Is this true in Fortran?

Youjun Hu
  • 991
  • 6
  • 18
  • 1
    Here is a quick benchmark result for the sake of this question (processor Intel 12th Gen i9, Dell CAMM 64Gb, .5/15/30Mb L1/L2/L3 cache): task: allocate() + move_alloc(). Average runtime: Array(1:10) --> 100nanosec; Array(1:10**6) --> 10millisec; So your concerns may be relevant only if allocations are large and happen on the order of millions/billions of times, depending on the hardware. I recommend implementing it correctly and then looking for the bottlenecks if you are not satisfied with the performance. – Scientist Feb 12 '23 at 05:44
  • I don't have anything to add to the already posted answers, just a remar about the allocation strategy: if you know in advance what is the maximum size you will need, it's perfectly reasonnable to allocate only once with this size. – PierU Feb 12 '23 at 12:03
  • for a multi-diemsion array, if we allocate with the maximum size along each dimension, then it will be hard to use that array because of the shape mismatch. – Youjun Hu Feb 12 '23 at 12:14
  • 1
    @YoujunHu This may require a bit of additional code to manage that, but it's not a big deal. – PierU Feb 12 '23 at 14:19
  • 1
    Re your question "Can this issue be verified only by actually profiling the code, or, there is a simple principle inicating that the allocation operating is cheap enough so that we do not need worry about its overhead?", it would be impossible to have a general answer, because it depends on how frequently you're allocating and how much work you're doing in-between. If allocation takes 1 ms, you're doing 1 ms of work, and running a million steps, then you need to worry about allocation overhead. Same 1 ms allocation, 2 s of work, 1000 steps, not so much. – Craig Feb 16 '23 at 18:08

2 Answers2

3

There is no single correct answer to this question. And a complete answer would need to explain how a typical Fortran memory allocator works, AND how typical virtual memory systems work. (That is too broad for a StackOverflow Q&A.)

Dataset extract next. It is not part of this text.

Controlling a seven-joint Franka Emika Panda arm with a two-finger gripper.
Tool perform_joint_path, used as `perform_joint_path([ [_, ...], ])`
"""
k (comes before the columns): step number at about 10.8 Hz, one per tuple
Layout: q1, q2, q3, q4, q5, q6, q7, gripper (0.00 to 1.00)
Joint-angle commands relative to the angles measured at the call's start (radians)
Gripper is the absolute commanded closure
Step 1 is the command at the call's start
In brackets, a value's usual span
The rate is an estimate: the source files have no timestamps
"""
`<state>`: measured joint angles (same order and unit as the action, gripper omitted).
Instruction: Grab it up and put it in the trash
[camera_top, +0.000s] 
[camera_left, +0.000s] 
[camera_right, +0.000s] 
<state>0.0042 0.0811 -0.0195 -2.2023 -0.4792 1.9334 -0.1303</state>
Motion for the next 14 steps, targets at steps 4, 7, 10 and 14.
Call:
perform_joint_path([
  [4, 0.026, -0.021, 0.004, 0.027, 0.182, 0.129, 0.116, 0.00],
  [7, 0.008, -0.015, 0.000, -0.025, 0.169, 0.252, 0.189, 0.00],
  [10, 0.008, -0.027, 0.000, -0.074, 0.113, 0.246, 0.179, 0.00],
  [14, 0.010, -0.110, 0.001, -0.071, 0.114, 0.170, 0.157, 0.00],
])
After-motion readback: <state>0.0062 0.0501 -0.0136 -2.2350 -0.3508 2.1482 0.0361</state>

But here are a couple of salient points.

  • When you reallocate an array you have the overhead of copying the data in the old array to the new array.

  • Reallocating an array doesn't necessarily reduce your processes actual memory usage. Memory is requested from the OS in large regions (memory segments) and the Fortran allocator then manages the memory it has been given and responds to the application's allocate and deallocate requests. When an array is deallocated, the memory can't be handed back to the OS because there will most likely be other allocated arrays in the same region.

  • In fact, repeated allocation and deallocation of variable sized arrays can lead to fragmentation ... which further increases memory usage.

What does this mean for you?

That's not clear. It will depend on exactly what your application's memory usage patterns are. And it will depend on how your Fortran runtime's memory allocator works.

But my gut feeling is that you are probably better off NOT trying to dynamically resize arrays to (just) save memory.

Someone said: "ALLOCATE does not imply physical memory allocation. For example, you can ALLOCATE an array up to the size of your virtual memory limit, then use it as a sparse array, using physical memory pages only as the space is addressed."

That is true, but it is not the complete picture.

You also need to consider what happens when an application's virtual memory usage exceeds the physical memory pages available. In that scenario, when the application tries to access a virtual memory page that is not in physical memory the OS virtual memory system needs to "page" another VM page out of physical RAM and "page" in the VM page that the application wants. This will entail writing the existing page (if it is dirty) to the paging device and then reading in the new one. This is going to take a significant length of time, and it will impact on application performance.

If the ratio of available physical RAM to the application's VM working set is too out of balance, the entire system can go into "virtual memory thrashing" ... which can lead to the machine becoming non-responsive and even crashing.

In short if you don't have enough physical RAM, using virtual memory to implement huge sparse arrays can be disaster prone.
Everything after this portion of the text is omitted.